* **PROBLEM DETAILS**
Reproduce the material that follows, please, but only from its first line to the line containing "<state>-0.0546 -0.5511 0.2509", inclusive.

..........

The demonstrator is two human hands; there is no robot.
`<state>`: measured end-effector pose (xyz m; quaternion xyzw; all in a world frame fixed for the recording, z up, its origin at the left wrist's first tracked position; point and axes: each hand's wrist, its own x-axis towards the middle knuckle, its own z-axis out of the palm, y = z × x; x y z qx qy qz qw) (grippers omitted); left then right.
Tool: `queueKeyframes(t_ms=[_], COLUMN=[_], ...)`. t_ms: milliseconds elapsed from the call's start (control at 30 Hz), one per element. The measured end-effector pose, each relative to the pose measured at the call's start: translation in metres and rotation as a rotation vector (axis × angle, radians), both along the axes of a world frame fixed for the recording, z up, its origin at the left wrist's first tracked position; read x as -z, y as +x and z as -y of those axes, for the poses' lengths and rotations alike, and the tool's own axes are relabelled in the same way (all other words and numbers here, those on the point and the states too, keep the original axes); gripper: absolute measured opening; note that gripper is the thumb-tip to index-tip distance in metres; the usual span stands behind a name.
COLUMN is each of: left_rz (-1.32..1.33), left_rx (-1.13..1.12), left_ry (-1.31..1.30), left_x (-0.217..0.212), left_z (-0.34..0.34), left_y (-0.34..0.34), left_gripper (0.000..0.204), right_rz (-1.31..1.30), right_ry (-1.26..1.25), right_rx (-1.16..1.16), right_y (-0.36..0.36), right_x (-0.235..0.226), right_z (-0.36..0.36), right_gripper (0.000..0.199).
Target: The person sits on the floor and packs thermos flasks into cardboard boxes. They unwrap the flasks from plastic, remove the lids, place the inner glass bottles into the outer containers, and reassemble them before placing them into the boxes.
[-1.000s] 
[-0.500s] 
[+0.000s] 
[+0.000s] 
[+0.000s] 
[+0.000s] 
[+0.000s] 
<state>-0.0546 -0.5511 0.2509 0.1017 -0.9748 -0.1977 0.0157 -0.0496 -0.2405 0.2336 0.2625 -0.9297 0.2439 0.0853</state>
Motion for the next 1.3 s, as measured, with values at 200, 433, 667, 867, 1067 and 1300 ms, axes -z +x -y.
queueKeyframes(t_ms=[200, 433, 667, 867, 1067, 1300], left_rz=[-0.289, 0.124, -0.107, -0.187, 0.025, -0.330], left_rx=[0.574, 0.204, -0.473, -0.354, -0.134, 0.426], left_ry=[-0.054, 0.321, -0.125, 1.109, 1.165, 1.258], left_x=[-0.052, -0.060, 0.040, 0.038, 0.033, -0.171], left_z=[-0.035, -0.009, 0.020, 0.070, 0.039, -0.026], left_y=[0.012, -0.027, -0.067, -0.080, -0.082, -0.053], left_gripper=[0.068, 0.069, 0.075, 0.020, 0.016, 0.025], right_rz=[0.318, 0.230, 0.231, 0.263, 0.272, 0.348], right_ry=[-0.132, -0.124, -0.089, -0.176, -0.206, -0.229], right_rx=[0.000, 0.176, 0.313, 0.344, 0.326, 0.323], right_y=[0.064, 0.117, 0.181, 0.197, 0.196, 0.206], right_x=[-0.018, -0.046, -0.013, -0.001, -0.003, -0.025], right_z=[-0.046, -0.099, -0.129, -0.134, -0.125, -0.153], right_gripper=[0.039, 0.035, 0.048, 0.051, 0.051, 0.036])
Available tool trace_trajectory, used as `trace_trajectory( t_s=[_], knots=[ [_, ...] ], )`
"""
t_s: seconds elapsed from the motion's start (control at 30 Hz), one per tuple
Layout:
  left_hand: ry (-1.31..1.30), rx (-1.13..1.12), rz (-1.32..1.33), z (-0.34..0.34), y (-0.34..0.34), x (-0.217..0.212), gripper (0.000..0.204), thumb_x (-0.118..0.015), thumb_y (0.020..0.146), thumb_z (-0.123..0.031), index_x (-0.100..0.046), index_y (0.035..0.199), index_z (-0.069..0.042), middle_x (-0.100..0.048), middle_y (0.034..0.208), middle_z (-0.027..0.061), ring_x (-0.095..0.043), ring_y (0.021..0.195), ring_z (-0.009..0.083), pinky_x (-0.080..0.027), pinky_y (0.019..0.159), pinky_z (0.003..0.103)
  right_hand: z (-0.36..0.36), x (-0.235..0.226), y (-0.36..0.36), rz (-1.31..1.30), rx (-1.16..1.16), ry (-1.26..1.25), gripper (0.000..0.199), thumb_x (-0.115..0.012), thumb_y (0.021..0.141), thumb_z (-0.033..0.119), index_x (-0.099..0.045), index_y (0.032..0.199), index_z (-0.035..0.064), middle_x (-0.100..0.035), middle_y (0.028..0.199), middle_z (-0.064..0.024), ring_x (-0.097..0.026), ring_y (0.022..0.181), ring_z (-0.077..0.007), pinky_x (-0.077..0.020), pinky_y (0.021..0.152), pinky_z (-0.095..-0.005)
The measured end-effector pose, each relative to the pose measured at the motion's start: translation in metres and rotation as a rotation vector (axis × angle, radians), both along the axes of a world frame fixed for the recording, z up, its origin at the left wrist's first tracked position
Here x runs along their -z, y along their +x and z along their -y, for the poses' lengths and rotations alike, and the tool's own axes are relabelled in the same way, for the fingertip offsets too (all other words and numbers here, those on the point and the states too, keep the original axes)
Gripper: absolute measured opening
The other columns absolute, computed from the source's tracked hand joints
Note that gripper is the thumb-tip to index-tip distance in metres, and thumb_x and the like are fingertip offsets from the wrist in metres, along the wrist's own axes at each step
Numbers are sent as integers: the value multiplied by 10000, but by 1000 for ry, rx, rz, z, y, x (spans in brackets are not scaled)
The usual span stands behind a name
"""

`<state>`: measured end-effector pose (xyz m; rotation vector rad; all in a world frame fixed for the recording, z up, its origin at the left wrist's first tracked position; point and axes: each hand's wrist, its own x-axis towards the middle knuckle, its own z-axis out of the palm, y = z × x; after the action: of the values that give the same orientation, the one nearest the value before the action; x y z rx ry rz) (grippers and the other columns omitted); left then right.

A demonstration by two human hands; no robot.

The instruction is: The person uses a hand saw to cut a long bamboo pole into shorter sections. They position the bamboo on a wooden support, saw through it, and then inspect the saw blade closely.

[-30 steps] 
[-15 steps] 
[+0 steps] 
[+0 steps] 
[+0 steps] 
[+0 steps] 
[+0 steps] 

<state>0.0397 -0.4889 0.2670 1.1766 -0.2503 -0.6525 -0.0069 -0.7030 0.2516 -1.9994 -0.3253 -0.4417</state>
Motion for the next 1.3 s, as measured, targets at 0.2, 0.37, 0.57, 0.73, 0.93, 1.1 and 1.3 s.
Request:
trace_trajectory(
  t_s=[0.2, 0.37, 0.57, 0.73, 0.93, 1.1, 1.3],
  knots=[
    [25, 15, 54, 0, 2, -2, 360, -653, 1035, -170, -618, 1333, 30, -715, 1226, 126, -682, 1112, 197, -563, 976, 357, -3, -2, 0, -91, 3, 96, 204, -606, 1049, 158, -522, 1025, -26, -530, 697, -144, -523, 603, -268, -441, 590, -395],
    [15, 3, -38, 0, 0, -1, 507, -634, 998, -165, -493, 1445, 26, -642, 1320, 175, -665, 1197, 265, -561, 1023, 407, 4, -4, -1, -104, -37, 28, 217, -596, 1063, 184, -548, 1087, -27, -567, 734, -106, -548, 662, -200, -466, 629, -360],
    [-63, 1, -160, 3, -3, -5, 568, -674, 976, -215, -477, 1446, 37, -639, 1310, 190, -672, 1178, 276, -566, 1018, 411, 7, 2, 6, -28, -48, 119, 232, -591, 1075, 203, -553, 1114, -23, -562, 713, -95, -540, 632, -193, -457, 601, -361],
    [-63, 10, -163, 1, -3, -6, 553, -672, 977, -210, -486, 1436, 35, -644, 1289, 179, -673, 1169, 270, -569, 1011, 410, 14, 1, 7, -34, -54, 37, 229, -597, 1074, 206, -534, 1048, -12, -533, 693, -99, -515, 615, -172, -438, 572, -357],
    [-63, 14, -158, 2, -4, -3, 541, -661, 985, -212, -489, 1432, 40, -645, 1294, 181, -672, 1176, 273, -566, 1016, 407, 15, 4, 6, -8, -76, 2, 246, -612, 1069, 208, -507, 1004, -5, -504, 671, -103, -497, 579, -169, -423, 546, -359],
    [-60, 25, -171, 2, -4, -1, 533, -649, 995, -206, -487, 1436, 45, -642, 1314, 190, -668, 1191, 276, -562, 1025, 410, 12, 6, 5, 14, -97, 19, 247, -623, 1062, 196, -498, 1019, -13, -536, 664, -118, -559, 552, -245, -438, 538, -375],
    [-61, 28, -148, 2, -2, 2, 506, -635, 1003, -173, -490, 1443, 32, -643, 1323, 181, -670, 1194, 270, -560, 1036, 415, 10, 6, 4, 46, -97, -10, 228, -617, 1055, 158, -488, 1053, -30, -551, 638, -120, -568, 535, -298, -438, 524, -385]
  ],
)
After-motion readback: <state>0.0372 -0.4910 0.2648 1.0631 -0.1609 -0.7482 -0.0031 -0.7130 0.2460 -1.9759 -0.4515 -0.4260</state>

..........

* **EXERCISE ANSWER**
The demonstrator is two human hands; there is no robot.
`<state>`: measured end-effector pose (xyz m; quaternion xyzw; all in a world frame fixed for the recording, z up, its origin at the left wrist's first tracked position; point and axes: each hand's wrist, its own x-axis towards the middle knuckle, its own z-axis out of the palm, y = z × x; x y z qx qy qz qw) (grippers omitted); left then right.
Tool: `queueKeyframes(t_ms=[_], COLUMN=[_], ...)`. t_ms: milliseconds elapsed from the call's start (control at 30 Hz), one per element. The measured end-effector pose, each relative to the pose measured at the call's start: translation in metres and rotation as a rotation vector (axis × angle, radians), both along the axes of a world frame fixed for the recording, z up, its origin at the left wrist's first tracked position; read x as -z, y as +x and z as -y of those axes, for the poses' lengths and rotations alike, and the tool's own axes are relabelled in the same way (all other words and numbers here, those on the point and the states too, keep the original axes); gripper: absolute measured opening; note that gripper is the thumb-tip to index-tip distance in metres; the usual span stands behind a name.
COLUMN is each of: left_rz (-1.32..1.33), left_rx (-1.13..1.12), left_ry (-1.31..1.30), left_x (-0.217..0.212), left_z (-0.34..0.34), left_y (-0.34..0.34), left_gripper (0.000..0.204), right_rz (-1.31..1.30), right_ry (-1.26..1.25), right_rx (-1.16..1.16), right_y (-0.36..0.36), right_x (-0.235..0.226), right_z (-0.36..0.36), right_gripper (0.000..0.199).
Target: The person sits on the floor and packs thermos flasks into cardboard boxes. They unwrap the flasks from plastic, remove the lids, place the inner glass bottles into the outer containers, and reassemble them before placing them into the boxes.
[-1.000s] 
[-0.500s] 
[+0.000s] 
[+0.000s] 
[+0.000s] 
[+0.000s] 
[+0.000s] 
<state>-0.0546 -0.5511 0.2509 0.1017 -0.9748 -0.1977 0.0157 -0.0496 -0.2405 0.2336 0.2625 -0.9297 0.2439 0.0853</state>

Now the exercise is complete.